From Publishers Weekly

A strange woman named Isserley roams the Scottish Highlands in search of juicy, well-muscled hitchhikers in Faber's menacing but unfulfilling debut novel (after Some Rain Must Fall, a collection of short stories). The opening chapters are suffused with an almost palpable sense of dread: Isserley picks up one hitchhiker after another and engages them in conversation, measuring them against a set of criteria of which the reader, as yet, is unaware. Some of the men are discarded and some are kept; in the process the reader learns that Isserley herself is oddly shaped, with breasts too large, legs too short, and scars everywhere. Faber's pacing here is masterful, with clues precisely dropped and details ominously described. But once Faber reveals the reason Isserley is collecting the hitchhikers (and it's truly bizarre), the book turns from horror to allegory and begins to run out of steam.

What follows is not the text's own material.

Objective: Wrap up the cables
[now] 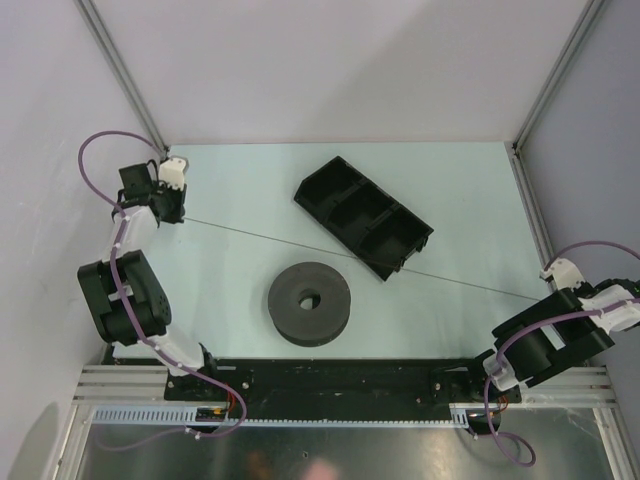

The central conceit of the allegory is repugnant, but also unimpressive; it feels like something animal rights extremists might have cooked up after watching Soylent Green. Faber possesses an undeniable gift for grotesque imagery ("He grinned so broadly it was like an incision slicing his head in two"), but his unsettling prose doesn't adequately flesh out the underdeveloped premise of the story. Still, the Dutch-born and Australian-raised Faber is a strange and promising new talent, and his next novel might better use the macabre skills he so unnervingly displays here. (July)
Copyright 2000 Reed Business Information, Inc. --Ce texte provient d'une édition qui n'est plus publiée ou qui est non diponible.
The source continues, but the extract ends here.